**THE PROBLEM**. Reproduce each record exactly.

**EXERCISE MATERIAL**.
----------------------------------------

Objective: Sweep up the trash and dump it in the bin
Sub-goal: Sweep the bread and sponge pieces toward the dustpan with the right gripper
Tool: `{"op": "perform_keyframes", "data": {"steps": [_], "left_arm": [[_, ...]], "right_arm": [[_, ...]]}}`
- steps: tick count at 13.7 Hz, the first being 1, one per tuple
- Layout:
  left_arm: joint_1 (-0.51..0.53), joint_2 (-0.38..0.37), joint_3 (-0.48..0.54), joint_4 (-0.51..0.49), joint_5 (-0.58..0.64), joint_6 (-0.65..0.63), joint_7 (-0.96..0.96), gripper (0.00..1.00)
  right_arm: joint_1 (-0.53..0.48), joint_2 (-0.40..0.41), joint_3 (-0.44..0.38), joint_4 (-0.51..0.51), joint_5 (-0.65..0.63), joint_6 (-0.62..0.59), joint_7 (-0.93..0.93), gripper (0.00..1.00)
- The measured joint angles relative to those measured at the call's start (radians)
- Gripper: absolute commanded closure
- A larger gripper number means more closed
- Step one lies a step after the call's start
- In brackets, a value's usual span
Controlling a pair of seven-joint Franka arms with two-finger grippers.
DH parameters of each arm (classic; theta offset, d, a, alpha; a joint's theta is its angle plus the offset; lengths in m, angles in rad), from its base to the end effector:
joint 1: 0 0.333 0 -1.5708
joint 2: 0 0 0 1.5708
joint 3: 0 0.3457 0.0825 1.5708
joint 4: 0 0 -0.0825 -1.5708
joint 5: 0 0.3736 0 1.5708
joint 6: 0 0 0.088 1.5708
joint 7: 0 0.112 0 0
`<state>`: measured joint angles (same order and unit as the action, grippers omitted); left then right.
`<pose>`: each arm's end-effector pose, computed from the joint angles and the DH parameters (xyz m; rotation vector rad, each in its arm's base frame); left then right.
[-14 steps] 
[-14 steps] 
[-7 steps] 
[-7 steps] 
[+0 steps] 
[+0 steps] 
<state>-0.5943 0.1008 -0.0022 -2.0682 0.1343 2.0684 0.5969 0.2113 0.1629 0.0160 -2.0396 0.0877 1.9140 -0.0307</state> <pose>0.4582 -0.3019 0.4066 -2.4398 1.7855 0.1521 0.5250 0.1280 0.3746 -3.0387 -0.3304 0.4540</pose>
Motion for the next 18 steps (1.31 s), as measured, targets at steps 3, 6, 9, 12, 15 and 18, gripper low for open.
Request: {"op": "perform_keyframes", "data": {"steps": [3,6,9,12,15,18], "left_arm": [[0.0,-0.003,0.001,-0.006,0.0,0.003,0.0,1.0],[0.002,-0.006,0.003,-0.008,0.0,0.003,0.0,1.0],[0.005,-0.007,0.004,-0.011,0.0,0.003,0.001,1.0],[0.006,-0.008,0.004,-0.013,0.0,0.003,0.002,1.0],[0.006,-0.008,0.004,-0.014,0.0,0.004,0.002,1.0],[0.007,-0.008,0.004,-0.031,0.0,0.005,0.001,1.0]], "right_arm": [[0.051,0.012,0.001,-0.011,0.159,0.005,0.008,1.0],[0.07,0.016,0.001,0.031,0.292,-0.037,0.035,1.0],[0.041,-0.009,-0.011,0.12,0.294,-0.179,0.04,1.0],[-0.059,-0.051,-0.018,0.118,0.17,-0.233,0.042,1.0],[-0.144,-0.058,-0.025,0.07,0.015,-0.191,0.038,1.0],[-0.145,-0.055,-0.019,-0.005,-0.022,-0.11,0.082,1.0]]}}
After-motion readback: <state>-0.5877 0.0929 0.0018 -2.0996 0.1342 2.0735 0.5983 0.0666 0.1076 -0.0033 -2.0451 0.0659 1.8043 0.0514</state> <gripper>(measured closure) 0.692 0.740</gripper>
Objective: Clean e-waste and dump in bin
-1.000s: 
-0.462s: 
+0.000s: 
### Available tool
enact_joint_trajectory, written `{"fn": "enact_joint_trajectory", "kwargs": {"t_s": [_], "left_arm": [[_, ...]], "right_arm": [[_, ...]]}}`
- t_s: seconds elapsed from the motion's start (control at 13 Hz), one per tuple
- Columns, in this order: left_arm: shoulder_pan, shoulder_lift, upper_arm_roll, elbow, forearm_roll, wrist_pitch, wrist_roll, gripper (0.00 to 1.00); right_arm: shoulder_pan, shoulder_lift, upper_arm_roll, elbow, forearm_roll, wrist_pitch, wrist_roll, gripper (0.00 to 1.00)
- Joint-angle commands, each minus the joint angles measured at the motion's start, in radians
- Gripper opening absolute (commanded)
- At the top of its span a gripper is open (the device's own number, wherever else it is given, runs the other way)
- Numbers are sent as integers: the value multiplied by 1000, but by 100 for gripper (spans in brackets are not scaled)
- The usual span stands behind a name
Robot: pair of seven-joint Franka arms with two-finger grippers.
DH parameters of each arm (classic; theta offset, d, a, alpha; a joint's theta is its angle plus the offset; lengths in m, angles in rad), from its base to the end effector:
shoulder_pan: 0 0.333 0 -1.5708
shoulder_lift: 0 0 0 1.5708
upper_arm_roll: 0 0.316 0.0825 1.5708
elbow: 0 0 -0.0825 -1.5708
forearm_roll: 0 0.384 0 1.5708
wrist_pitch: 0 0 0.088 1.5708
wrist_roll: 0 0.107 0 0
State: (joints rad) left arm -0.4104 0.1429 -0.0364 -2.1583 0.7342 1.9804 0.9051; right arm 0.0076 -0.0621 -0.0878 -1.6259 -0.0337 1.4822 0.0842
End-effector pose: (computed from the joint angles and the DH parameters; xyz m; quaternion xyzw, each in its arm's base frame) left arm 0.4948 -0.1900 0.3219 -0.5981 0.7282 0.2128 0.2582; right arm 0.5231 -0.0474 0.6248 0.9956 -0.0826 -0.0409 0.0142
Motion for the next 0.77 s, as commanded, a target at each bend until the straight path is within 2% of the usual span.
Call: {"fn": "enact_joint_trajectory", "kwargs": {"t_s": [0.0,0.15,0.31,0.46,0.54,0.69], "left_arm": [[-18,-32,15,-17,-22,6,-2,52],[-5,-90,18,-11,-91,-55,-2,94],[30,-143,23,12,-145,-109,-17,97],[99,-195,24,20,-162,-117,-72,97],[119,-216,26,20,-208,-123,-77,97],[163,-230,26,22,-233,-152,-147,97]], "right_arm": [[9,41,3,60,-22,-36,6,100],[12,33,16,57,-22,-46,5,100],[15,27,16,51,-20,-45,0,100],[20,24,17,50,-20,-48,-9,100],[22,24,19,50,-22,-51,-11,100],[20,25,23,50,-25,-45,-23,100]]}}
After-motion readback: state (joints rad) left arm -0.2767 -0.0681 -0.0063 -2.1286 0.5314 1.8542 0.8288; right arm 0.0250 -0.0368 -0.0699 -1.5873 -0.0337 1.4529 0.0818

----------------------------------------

**RESULT**.
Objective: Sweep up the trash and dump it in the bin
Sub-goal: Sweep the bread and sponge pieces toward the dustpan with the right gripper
Tool: `{"op": "perform_keyframes", "data": {"steps": [_], "left_arm": [[_, ...]], "right_arm": [[_, ...]]}}`
- steps: tick count at 13.7 Hz, the first being 1, one per tuple
- Layout:
  left_arm: joint_1 (-0.51..0.53), joint_2 (-0.38..0.37), joint_3 (-0.48..0.54), joint_4 (-0.51..0.49), joint_5 (-0.58..0.64), joint_6 (-0.65..0.63), joint_7 (-0.96..0.96), gripper (0.00..1.00)
  right_arm: joint_1 (-0.53..0.48), joint_2 (-0.40..0.41), joint_3 (-0.44..0.38), joint_4 (-0.51..0.51), joint_5 (-0.65..0.63), joint_6 (-0.62..0.59), joint_7 (-0.93..0.93), gripper (0.00..1.00)
- The measured joint angles relative to those measured at the call's start (radians)
- Gripper: absolute commanded closure
- A larger gripper number means more closed
- Step one lies a step after the call's start
- In brackets, a value's usual span
Controlling a pair of seven-joint Franka arms with two-finger grippers.
DH parameters of each arm (classic; theta offset, d, a, alpha; a joint's theta is its angle plus the offset; lengths in m, angles in rad), from its base to the end effector:
joint 1: 0 0.333 0 -1.5708
joint 2: 0 0 0 1.5708
joint 3: 0 0.3457 0.0825 1.5708
joint 4: 0 0 -0.0825 -1.5708
joint 5: 0 0.3736 0 1.5708
joint 6: 0 0 0.088 1.5708
joint 7: 0 0.112 0 0
`<state>`: measured joint angles (same order and unit as the action, grippers omitted); left then right.
`<pose>`: each arm's end-effector pose, computed from the joint angles and the DH parameters (xyz m; rotation vector rad, each in its arm's base frame); left then right.
[-14 steps] 
[-14 steps] 
[-7 steps] 
[-7 steps] 
[+0 steps] 
[+0 steps] 
<state>-0.5943 0.1008 -0.0022 -2.0682 0.1343 2.0684 0.5969 0.2113 0.1629 0.0160 -2.0396 0.0877 1.9140 -0.0307</state> <pose>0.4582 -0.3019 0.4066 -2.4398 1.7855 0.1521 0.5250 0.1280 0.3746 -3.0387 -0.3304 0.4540</pose>
Motion for the next 18 steps (1.31 s), as measured, targets at steps 3, 6, 9, 12, 15 and 18, gripper low for open.
Request: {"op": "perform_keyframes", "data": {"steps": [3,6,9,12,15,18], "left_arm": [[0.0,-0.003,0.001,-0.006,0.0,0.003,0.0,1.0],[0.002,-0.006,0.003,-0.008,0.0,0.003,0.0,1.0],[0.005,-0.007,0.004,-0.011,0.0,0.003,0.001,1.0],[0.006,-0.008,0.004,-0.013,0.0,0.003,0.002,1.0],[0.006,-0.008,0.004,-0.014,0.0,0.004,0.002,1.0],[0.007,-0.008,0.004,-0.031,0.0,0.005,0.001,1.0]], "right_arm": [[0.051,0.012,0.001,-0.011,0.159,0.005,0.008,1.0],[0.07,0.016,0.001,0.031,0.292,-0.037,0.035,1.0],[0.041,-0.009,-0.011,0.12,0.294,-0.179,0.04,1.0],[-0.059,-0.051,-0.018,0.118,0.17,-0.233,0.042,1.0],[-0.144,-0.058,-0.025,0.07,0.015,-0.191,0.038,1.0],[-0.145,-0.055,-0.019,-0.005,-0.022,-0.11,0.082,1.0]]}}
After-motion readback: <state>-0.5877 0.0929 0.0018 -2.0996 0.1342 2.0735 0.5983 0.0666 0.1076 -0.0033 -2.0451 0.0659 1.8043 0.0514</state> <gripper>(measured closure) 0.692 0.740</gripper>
Objective: Clean e-waste and dump in bin
-1.000s: 
-0.462s: 
+0.000s: 
### Available tool
enact_joint_trajectory, written `{"fn": "enact_joint_trajectory", "kwargs": {"t_s": [_], "left_arm": [[_, ...]], "right_arm": [[_, ...]]}}`
- t_s: seconds elapsed from the motion's start (control at 13 Hz), one per tuple
- Columns, in this order: left_arm: shoulder_pan, shoulder_lift, upper_arm_roll, elbow, forearm_roll, wrist_pitch, wrist_roll, gripper (0.00 to 1.00); right_arm: shoulder_pan, shoulder_lift, upper_arm_roll, elbow, forearm_roll, wrist_pitch, wrist_roll, gripper (0.00 to 1.00)
- Joint-angle commands, each minus the joint angles measured at the motion's start, in radians
- Gripper opening absolute (commanded)
- At the top of its span a gripper is open (the device's own number, wherever else it is given, runs the other way)
- Numbers are sent as integers: the value multiplied by 1000, but by 100 for gripper (spans in brackets are not scaled)
- The usual span stands behind a name
Robot: pair of seven-joint Franka arms with two-finger grippers.
DH parameters of each arm (classic; theta offset, d, a, alpha; a joint's theta is its angle plus the offset; lengths in m, angles in rad), from its base to the end effector:
shoulder_pan: 0 0.333 0 -1.5708
shoulder_lift: 0 0 0 1.5708
upper_arm_roll: 0 0.316 0.0825 1.5708
elbow: 0 0 -0.0825 -1.5708
forearm_roll: 0 0.384 0 1.5708
wrist_pitch: 0 0 0.088 1.5708
wrist_roll: 0 0.107 0 0
State: (joints rad) left arm -0.4104 0.1429 -0.0364 -2.1583 0.7342 1.9804 0.9051; right arm 0.0076 -0.0621 -0.0878 -1.6259 -0.0337 1.4822 0.0842
End-effector pose: (computed from the joint angles and the DH parameters; xyz m; quaternion xyzw, each in its arm's base frame) left arm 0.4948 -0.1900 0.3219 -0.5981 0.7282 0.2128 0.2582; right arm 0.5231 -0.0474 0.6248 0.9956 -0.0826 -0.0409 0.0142
Motion for the next 0.77 s, as commanded, a target at each bend until the straight path is within 2% of the usual span.
Call: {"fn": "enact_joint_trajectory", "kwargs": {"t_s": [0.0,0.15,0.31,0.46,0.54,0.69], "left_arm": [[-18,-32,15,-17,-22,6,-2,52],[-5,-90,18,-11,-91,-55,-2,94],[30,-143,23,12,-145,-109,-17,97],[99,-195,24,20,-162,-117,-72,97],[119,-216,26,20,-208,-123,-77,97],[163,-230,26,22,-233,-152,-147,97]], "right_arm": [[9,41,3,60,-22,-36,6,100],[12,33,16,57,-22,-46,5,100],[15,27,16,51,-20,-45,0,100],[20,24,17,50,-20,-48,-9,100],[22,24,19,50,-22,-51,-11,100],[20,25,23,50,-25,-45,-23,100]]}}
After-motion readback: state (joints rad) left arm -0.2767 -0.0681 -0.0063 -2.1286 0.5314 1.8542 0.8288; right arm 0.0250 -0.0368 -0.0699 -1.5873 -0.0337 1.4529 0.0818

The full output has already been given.